I did start writing yesterday.  And it felt great, kind of.

And then I read this post by Autumn.  It was about being authentic and being yourself and letting it all shine out, even if you might not please everyone with the outcome.  And I wondered if I too was writing what I think people wanted to read about.  A story that had a good plot and interesting characters and those kinds of things that check boxes.

Autumn wondered if writing was best coming from a raw, gritty place deep inside.  From the things we don’t let out or let shine in case of offending others.  It was a great post and really struck something inside me.

There is a reason I started writing in the first place.  I was once a lonely, scared eleven year old girl who felt invisible.  I had a home life that felt out of control and the only safe place was my room, with my pen and a notebook.  Writing was the only way out of a life that I didn’t really think I was destined for.  I wanted more and I wanted out.  So I wrote about the person I wanted to be and the life I wanted to live.  I wanted to be far away from the sadness and the anger at my home.  Writing was my way of coping with everything else that was out of my hands.

I guess I did escape it all, but in the process lost the real part of my writing.  As soon as I was “happy”, then I stopped writing about the raw stuff that made me write in the first place.

If i find the spirit of the girl who started writing in the first place, I might be able to access what I need to be writing about.  It might be amazing, but it might not be the kind of thing that everyone (by this I mean, my family) will want to read.

But I said I would try not to be a people pleaser any more and I guess this is part of the way forward.

So, back to the drawing board I go.  See you in a few…

Getting it all down!

I have had an idea for a story to write.  Actually two different ideas.

Now why am I so afraid to open a document or a notebook and write something down?  It seems so huge.  A mountain I just can’t get a foothold on.  I know I need to take little baby steps.  Maybe plan a character, sketch out a story map.  This time it isn’t like a blog post where I can sort of ramble on, it just feels too official.  This is how I felt when I started my dissertation….but by supervisor helped me break it down into smaller steps and then checked to see if I was doing them.  It worked for me.  Someone checking in to see what I was up to and kicking my butt when they thought my writing needed it.  Maybe it is deadlines that I need.

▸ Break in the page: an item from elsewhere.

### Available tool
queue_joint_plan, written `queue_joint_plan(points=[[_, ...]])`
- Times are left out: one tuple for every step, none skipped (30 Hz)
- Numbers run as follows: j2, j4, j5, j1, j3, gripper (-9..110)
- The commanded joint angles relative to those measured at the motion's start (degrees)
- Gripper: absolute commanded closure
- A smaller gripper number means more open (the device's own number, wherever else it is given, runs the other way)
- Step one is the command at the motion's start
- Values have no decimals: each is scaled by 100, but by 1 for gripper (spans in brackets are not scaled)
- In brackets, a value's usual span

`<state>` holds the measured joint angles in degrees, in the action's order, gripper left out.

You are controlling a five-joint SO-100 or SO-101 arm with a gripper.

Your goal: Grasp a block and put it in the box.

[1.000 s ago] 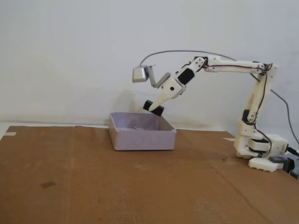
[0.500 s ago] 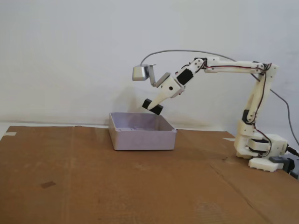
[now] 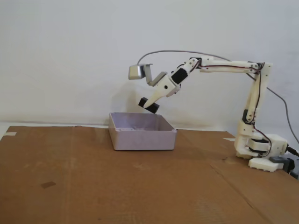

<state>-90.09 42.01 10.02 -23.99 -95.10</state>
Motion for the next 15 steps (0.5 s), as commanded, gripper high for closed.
queue_joint_plan(points=[[-26, -246, -62, 18, 1011, 94], [62, -246, -62, 9, 1090, 94], [149, -246, -62, 0, 1178, 94], [229, -255, -62, -18, 1248, 94], [316, -264, -62, -26, 1310, 94], [396, -272, -62, -35, 1362, 94], [466, -290, -62, -35, 1406, 94], [527, -290, -70, -44, 1441, 94], [589, -290, -79, -44, 1477, 94], [633, -290, -176, -44, 1494, 94], [677, -290, -308, -53, 1503, 94], [721, -290, -439, -53, 1503, 94], [756, -290, -510, -53, 1503, 94], [782, -272, -536, -53, 1494, 94], [809, -272, -536, -53, 1477, 94]])
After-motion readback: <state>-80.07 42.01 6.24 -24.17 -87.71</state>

Oh and someone to kick my butt.  Still working on that one.

Dwritewords has suggested that I do Camp Nanowrimo….(thank you for sharing that!) and I think I will.  Deadlines may work for me.  Now that I have some ideas about what I want to write about, I could make it happen by the end of the month.  I will have to admis that t won’t be perfect and it might even suck, but I will never get better at writing if I just keep thinking about it and never doing it!

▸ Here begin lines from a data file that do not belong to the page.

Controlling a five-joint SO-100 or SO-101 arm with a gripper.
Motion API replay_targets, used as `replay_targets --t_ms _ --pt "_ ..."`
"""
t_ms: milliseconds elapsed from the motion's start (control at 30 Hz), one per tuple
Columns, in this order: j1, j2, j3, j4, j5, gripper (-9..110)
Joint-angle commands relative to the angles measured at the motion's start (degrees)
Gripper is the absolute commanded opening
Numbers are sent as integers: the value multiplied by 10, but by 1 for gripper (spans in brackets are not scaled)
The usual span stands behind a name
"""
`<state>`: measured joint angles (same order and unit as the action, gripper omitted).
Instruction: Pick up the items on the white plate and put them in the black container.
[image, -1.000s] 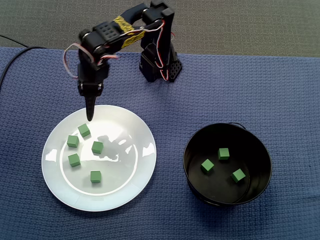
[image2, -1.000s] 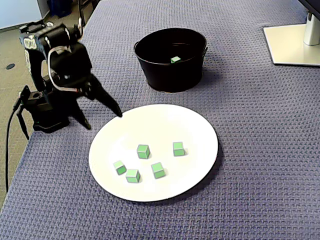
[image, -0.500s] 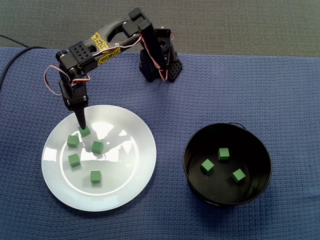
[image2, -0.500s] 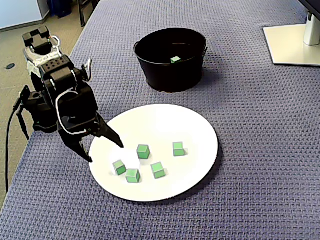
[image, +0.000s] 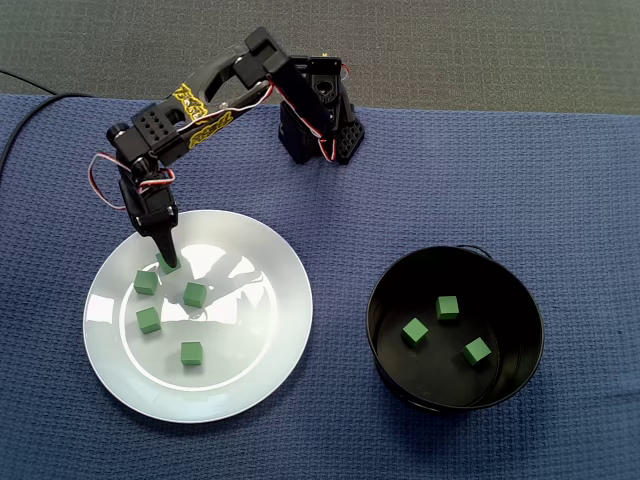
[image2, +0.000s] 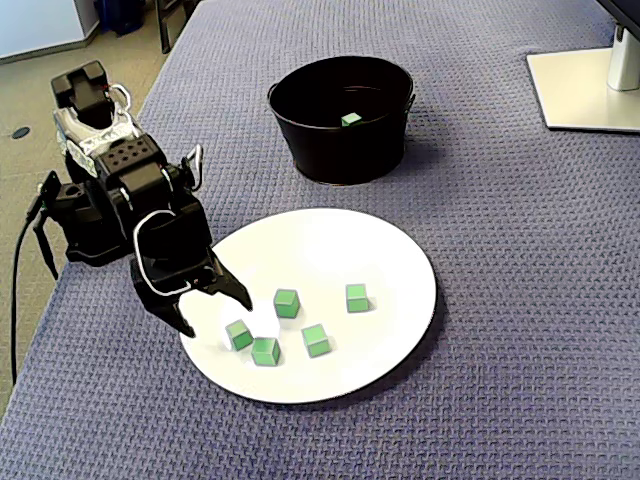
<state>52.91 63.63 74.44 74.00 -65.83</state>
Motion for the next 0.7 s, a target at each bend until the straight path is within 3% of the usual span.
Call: replay_targets --t_ms 0,667 --pt "-14 0 -30 -18 -5 29" --pt "-27 -79 -98 -12 4 20"
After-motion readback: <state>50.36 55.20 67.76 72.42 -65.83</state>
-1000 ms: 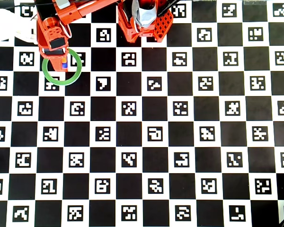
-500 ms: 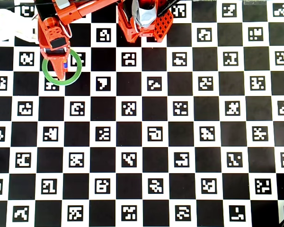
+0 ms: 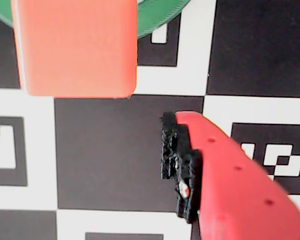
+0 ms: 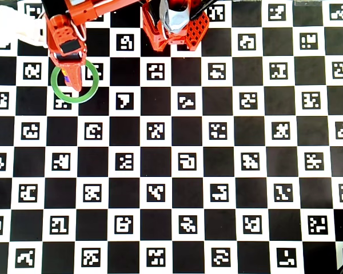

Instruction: Grab the red cube then put it in the green circle then put the blue cube on top and finally the orange cube on top

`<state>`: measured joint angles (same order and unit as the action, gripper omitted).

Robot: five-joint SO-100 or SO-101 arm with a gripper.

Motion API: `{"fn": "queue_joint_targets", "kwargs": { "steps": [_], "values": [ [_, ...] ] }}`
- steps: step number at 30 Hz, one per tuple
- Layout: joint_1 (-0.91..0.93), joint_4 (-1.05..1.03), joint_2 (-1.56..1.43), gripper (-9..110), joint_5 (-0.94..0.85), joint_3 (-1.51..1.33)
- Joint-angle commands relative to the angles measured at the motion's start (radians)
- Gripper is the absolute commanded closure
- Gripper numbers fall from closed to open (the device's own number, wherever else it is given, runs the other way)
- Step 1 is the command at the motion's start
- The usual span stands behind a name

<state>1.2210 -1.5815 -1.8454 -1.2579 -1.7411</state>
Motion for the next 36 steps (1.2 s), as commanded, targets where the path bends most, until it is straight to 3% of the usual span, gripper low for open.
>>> {"fn": "queue_joint_targets", "kwargs": {
  "steps": [1, 16, 36],
  "values": [
    [0.015, -0.072, -0.086, 57, -0.014, 0.160],
    [-0.161, -0.259, -0.094, 57, 0.247, 0.439],
    [-0.764, -0.150, -0.066, 61, 0.877, 0.330]
  ]
}}
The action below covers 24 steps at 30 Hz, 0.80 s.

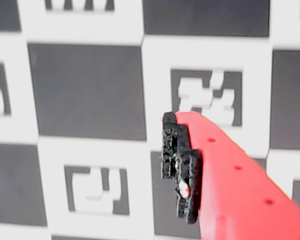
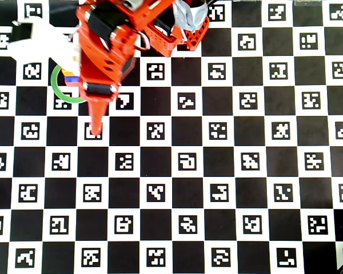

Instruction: Grab the red cube then put it in the green circle then put the blue cube on top and finally the orange cube on top

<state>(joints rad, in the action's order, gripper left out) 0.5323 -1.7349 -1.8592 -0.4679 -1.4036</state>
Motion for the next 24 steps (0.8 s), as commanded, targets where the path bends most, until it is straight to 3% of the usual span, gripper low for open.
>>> {"fn": "queue_joint_targets", "kwargs": {
  "steps": [1, 10, 14, 17, 24],
  "values": [
    [-0.097, 0.014, -0.040, 62, 0.112, -0.023],
    [-0.258, 0.213, 0.014, 81, 0.291, -0.190],
    [-0.299, 0.328, 0.017, 97, 0.316, -0.301],
    [-0.324, 0.420, 0.006, 104, 0.291, -0.400],
    [-0.341, 0.635, -0.127, 107, 0.112, -0.672]
  ]
}}
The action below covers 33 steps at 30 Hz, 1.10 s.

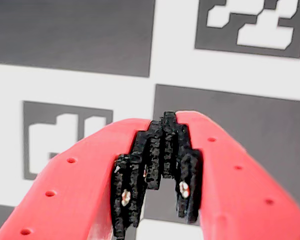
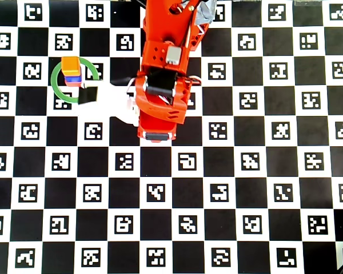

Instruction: Grab the red cube then put it in the green circle then put the blue cube on top and finally the orange cube on top

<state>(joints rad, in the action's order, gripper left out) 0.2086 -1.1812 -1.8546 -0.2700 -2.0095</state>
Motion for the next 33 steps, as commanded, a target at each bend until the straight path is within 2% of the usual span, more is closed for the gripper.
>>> {"fn": "queue_joint_targets", "kwargs": {
  "steps": [1, 13, 22, 27, 33],
  "values": [
    [-0.018, 0.112, -0.163, 107, -0.110, -0.107],
    [0.012, 0.380, -0.477, 107, -0.503, -0.489],
    [0.014, 0.492, -0.808, 107, -0.834, -0.782],
    [0.008, 0.508, -0.971, 107, -0.988, -0.919],
    [-0.003, 0.430, -1.169, 107, -1.149, -1.045]
  ]
}}
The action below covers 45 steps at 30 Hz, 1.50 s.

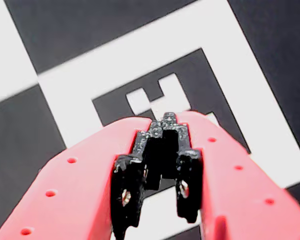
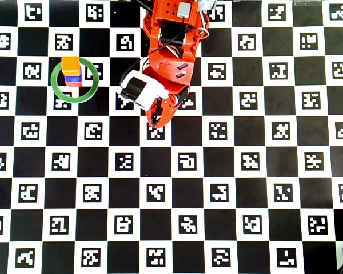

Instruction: Grab the red cube then put it in the green circle then put the blue cube on top and finally the orange cube on top

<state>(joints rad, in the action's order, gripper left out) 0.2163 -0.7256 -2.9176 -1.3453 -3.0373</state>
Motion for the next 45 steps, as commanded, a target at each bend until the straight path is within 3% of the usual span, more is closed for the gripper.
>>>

Off to fill out my profile!  Yet another way to procrastinate “real”writing!  Tee hee hee.

Good Girls

In my dreams I was a cool, daring girl who said no to the teacher and went on wild and exciting adventures.  I vowed to myself that when I grew up, when I could escape, I would be that girl.

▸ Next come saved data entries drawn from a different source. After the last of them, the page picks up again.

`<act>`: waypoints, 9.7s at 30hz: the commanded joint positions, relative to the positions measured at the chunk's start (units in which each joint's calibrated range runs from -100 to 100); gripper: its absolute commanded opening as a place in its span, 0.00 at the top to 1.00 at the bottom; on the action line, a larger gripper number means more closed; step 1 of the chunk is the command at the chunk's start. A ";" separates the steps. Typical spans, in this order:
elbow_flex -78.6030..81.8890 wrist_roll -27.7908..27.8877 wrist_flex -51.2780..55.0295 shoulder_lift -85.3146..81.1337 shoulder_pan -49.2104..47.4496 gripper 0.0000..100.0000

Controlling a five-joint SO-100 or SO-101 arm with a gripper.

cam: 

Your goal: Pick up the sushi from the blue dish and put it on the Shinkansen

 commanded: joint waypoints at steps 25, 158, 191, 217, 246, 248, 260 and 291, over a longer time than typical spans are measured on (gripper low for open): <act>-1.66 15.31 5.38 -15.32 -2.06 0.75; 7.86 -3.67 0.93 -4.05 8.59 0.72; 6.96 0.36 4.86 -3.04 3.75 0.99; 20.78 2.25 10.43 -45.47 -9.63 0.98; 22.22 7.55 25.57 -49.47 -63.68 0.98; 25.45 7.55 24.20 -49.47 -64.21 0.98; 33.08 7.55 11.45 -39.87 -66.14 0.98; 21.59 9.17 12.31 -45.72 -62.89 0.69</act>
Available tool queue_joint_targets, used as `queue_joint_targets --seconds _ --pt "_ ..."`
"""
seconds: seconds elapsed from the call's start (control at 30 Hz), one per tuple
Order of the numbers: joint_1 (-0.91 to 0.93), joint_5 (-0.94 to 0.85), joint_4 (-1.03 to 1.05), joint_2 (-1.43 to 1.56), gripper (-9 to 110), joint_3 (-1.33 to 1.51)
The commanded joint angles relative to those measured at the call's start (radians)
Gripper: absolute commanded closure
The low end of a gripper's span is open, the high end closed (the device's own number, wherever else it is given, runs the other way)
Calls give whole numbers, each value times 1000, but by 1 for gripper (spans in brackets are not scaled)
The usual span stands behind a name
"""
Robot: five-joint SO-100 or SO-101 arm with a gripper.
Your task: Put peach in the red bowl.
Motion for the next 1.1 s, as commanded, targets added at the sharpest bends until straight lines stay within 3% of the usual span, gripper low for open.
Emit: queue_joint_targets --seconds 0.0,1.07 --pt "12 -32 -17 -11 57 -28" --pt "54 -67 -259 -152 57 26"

I wanted to disobey the rules but I just couldn’t.  I don’t even know why?  Was I worried that all of a sudden someone would punish me?  Yes, I guess I was.  People who follow rules are somehow praised by parents and teachers and all the people who influence our early life.  All I wanted was for people to praise me and tell me that I was a good girl.  Good Girl, Nice Girl.  Follow all the rules and use perfect punctuation.

And so I grew into a Nice Girl.  I am sort of interesting and quirky, but never enough to tip the boat.  I guess I am afraid I might fall out into that big mass of water…the unknown.  The unwritten.  I want to be out there, swimming in the ocean, but every time I try, I end up clinging to the boat, afraid that once I jump in, I won’t be able to swim.

Maybe the water will be so beautiful, I may never need the boat again……Maybe punctuation doesn’t matter as much.  As I thought. It did.